Это было не совсем то, что намеревался сказать Кленнэм, но он не захотел возражать своему добрейшему другу.
— Так что вы можете приступить к делу, когда сочтете удобным, — добавил мистер Миглз. — А я обещал в случае надобности давать вам те или иные пояснения, но совершенно беспристрастно и не больше, чем это действительно будет необходимо.
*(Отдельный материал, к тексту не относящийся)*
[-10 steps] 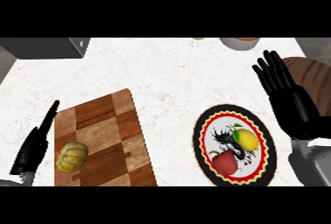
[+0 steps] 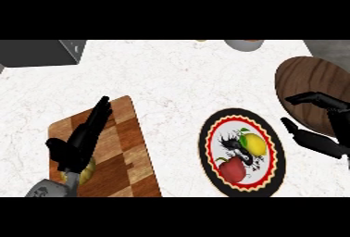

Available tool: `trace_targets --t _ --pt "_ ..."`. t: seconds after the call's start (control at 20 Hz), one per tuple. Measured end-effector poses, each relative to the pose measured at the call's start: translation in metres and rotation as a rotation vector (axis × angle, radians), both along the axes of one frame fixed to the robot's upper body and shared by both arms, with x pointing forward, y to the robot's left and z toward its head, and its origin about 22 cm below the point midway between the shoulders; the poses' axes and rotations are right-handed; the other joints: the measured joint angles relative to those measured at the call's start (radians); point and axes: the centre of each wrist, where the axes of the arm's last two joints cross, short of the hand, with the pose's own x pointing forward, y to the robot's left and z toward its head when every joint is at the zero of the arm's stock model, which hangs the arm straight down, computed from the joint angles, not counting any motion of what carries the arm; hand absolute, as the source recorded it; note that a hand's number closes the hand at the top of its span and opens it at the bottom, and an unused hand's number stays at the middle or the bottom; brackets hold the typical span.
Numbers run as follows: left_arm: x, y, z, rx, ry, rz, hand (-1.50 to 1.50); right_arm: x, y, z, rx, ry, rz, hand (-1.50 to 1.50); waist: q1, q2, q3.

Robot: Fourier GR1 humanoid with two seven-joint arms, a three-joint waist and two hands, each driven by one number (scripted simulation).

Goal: Pick the lemon from the plate and place it in the bowl

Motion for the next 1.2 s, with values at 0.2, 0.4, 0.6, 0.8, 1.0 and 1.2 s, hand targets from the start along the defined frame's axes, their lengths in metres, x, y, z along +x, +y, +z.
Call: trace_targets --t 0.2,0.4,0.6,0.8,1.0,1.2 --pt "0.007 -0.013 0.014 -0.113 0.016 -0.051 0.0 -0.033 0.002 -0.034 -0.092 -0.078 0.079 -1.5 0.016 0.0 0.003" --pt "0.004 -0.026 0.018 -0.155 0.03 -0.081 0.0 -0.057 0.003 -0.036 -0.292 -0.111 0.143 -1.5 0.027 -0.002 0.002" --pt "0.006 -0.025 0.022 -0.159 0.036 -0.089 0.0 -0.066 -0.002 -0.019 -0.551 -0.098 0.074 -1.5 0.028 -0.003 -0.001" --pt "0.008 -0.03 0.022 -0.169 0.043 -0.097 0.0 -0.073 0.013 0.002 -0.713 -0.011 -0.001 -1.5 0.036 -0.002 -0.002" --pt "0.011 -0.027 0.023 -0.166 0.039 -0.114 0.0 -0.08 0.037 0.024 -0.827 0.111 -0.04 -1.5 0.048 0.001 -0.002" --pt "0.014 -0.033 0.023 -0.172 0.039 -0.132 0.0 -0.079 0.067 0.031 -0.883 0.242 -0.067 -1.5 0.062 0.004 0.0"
Знакомство с предприятием в Подворье Кровоточащего Сердца началось в тот же день. Опытный глаз без труда мог обнаружить, что дело здесь велось с некоторыми отклонениями от правил; но каждое отклонение или остроумно упрощало какую-нибудь сложность или позволяло достигнуть цели более коротким путем. Было очевидно, что делопроизводство у мистера Дойса отстает и что ему очень нужен помощник, чтобы придать больший размах его предприятию; но результаты каждой операции за многие годы были в точности указаны в книгах и проверить их не составляло труда. При этом ничто не делалось в расчете на возможную ревизию; все представало в своем честном рабочем виде, и грубоватый, но строгий порядок господствовал во всем. Многочисленные записи и подсчеты, сделанные рукой Дойса, не отличались каллиграфичностью и безукоризненной точностью формы; но все в них было ясно и соответствовало содержанию. Артур невольно подумал, что более разработанная, внешне эффектная система делопроизводства — какая, должно быть, принята в Министерстве Волокиты, — гораздо меньше помогает уяснить сущность дела, ибо на то и рассчитана, чтобы ее запутать.